The present situation, however, is still highly uncertain on the economic growth front, which may in turn be reflected in a partial preference for savings over consumption. We witnessed this last year, when the savings rate of Czech households rose to a record level of almost 20% in the second quarter. After the pandemic restrictions ended, the savings rate declined slightly in the third quarter, as shown in the chart on the first page, but still remained above normal values. Table 2 therefore includes alternative calculations of the impact of tax changes that allow for a lower propensity to consume.
Even if a lower propensity to consume of only 60%, or even 50%, is taken into account, the increase in overall household consumption is still significant at 2.6% or 2.2%, respectively. The impact on annual GDP (using the same economic assumptions as above) is summarised in Table 2. The spillover of higher household income to consumption may be hindered by the continuing closure of the economy, and so the positive effects may occur with a delay (the same holds true for the one-off pension payment mentioned above).

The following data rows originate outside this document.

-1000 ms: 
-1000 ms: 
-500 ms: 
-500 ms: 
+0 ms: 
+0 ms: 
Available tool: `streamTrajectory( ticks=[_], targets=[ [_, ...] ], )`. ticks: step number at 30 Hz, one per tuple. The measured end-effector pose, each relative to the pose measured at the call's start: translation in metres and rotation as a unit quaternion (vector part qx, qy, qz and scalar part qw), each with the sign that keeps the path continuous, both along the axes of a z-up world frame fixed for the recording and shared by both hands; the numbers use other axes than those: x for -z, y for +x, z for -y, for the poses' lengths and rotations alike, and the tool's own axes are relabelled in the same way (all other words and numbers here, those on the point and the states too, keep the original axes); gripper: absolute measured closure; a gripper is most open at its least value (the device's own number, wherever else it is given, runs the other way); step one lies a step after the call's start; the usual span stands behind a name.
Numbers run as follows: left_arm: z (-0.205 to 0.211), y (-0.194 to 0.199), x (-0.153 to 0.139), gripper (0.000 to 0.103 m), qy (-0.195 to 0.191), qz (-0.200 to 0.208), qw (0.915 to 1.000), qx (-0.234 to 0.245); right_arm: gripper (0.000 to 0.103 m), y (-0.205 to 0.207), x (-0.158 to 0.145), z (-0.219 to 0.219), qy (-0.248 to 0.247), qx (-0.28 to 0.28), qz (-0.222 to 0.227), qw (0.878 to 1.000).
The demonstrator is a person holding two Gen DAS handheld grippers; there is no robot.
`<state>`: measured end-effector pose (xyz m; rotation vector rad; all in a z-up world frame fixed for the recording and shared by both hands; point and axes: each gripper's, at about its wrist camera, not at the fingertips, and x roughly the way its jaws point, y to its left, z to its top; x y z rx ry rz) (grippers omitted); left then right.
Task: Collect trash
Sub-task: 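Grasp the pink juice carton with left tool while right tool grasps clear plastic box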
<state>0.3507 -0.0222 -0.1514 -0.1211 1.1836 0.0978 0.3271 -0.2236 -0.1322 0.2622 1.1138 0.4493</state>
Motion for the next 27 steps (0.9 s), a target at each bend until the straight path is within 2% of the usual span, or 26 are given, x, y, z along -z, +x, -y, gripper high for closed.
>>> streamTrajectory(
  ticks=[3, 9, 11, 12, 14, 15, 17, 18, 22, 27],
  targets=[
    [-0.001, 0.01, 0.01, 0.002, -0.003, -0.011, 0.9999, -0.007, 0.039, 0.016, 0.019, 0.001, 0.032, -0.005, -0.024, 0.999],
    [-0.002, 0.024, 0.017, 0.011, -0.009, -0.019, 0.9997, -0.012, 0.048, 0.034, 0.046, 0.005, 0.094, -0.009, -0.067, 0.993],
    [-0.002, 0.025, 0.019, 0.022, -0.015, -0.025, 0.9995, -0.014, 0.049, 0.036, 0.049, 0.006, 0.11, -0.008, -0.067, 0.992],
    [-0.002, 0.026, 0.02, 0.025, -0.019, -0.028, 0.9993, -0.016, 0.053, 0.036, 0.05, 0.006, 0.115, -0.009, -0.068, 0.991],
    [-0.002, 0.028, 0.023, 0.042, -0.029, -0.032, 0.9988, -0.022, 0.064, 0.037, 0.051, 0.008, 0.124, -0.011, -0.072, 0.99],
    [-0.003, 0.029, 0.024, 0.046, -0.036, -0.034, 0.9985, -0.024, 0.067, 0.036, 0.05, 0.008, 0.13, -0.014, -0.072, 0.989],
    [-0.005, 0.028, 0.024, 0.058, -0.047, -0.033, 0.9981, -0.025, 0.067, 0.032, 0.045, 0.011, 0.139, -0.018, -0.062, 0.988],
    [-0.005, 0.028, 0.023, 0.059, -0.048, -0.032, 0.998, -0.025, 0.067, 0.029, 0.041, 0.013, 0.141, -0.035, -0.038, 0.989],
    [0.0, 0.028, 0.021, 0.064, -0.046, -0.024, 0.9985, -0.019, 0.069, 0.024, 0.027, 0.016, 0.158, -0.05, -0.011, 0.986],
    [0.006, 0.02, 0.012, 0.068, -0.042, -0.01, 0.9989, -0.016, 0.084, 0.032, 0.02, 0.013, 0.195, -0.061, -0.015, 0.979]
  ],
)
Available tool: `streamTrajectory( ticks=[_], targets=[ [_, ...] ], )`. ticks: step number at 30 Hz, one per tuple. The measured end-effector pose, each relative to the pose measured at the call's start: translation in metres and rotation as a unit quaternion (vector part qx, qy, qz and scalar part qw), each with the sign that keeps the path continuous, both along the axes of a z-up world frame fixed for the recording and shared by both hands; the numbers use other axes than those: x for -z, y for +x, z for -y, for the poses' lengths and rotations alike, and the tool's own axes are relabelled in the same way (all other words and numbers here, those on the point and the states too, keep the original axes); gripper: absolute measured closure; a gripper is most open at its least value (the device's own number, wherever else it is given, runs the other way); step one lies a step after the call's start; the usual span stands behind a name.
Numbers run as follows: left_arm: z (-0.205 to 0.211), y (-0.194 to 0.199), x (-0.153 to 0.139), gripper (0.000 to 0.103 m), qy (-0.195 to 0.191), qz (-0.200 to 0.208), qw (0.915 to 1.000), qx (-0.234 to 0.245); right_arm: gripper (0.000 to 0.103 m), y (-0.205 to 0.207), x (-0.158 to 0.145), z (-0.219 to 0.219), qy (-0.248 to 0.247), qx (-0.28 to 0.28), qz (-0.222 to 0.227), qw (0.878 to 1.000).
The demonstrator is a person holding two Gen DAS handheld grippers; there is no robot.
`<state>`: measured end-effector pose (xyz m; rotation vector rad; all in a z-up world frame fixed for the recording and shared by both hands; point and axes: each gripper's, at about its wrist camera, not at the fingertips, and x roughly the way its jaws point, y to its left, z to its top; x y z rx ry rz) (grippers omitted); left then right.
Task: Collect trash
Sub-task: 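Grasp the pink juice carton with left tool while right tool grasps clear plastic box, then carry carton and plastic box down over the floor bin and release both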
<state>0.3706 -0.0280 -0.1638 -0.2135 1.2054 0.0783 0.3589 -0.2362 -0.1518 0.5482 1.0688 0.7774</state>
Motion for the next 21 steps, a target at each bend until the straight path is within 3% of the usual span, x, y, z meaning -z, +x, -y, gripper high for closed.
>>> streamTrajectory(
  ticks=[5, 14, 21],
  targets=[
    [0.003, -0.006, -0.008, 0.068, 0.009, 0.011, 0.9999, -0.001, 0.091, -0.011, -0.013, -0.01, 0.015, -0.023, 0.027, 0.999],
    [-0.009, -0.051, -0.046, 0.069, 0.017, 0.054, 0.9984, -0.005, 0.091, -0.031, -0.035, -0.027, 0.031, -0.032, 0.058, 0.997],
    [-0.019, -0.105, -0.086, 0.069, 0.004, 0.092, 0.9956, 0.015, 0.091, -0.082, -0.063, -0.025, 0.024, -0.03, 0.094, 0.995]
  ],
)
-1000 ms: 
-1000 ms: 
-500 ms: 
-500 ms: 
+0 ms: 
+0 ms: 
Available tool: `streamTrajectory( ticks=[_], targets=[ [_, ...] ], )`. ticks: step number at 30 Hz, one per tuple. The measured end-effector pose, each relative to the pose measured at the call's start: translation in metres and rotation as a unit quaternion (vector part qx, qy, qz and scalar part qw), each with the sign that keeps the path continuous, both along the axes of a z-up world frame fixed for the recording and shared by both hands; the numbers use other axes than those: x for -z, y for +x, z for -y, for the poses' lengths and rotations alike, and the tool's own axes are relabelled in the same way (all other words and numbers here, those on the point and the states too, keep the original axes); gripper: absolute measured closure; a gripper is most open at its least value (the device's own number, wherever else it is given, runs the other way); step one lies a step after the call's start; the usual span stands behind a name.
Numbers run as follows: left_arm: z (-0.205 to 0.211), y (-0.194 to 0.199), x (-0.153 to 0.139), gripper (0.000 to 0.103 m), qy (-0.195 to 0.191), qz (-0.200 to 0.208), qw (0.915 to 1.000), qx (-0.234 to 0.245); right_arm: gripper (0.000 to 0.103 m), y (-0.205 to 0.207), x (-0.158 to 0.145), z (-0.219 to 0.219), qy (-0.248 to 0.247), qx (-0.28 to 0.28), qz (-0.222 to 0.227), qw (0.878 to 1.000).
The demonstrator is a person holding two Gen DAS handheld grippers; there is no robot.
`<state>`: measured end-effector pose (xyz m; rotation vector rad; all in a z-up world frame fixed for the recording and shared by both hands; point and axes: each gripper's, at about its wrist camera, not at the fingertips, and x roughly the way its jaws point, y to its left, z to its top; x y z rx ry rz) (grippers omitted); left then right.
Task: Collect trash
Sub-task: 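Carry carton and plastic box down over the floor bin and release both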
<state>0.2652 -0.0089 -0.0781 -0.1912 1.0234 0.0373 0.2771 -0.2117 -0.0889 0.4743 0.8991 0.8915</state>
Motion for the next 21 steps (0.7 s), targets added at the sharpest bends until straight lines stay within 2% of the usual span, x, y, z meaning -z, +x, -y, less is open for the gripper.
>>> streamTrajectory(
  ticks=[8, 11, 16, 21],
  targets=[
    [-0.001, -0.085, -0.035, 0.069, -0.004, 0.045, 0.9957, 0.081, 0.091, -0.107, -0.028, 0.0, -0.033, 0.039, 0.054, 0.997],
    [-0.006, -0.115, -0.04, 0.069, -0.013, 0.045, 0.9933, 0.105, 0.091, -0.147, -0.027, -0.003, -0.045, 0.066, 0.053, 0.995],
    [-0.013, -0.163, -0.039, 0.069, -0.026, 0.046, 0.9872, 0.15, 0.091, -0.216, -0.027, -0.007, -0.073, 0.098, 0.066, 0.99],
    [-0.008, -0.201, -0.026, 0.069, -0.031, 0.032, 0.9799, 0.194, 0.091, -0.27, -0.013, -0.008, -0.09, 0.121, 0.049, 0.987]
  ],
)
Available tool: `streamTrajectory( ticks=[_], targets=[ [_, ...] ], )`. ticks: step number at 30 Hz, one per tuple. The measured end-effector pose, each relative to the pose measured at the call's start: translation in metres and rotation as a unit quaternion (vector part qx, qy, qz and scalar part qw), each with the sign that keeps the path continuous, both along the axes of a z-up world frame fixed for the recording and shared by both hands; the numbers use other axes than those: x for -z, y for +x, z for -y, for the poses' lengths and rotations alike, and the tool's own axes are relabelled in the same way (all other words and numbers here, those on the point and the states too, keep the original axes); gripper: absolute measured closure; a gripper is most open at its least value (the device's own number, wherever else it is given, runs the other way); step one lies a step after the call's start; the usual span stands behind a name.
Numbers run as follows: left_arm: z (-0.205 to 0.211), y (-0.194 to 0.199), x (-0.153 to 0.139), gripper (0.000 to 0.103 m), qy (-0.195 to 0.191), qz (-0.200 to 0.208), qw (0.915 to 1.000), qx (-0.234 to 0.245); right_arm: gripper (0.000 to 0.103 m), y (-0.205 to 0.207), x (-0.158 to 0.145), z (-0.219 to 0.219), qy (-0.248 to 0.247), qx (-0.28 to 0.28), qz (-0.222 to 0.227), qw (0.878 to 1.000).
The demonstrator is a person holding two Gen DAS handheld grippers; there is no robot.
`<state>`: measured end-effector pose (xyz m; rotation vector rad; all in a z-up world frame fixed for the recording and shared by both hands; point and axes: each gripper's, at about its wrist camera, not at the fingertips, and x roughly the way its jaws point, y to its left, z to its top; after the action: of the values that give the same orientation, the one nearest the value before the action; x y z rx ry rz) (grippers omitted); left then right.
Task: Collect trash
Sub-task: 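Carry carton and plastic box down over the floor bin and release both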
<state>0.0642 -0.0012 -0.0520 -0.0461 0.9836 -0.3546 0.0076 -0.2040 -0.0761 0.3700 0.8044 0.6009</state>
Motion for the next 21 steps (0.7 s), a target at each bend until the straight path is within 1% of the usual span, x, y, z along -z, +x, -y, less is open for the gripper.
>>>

Note that the present study only examines the short-term effects of government income support measures on household consumption. The results show that the measures can have a significantly positive impact on household consumption. At the same time, however, they cause a significant increase in government debt (of c.CZK90bn annually), while losses on the revenue side of the state budget related to lower personal taxes are not offset on the expenditure side. If the tax reduction were permanent, the negative consequences arising from the unsustainable increase in public finances would most likely outweigh the positive impacts. Therefore, the tax cuts are likely only temporary (as the government has stated), or they will have to be accompanied by a comprehensive adjustment in the entire tax system or a reduction in state expenditures.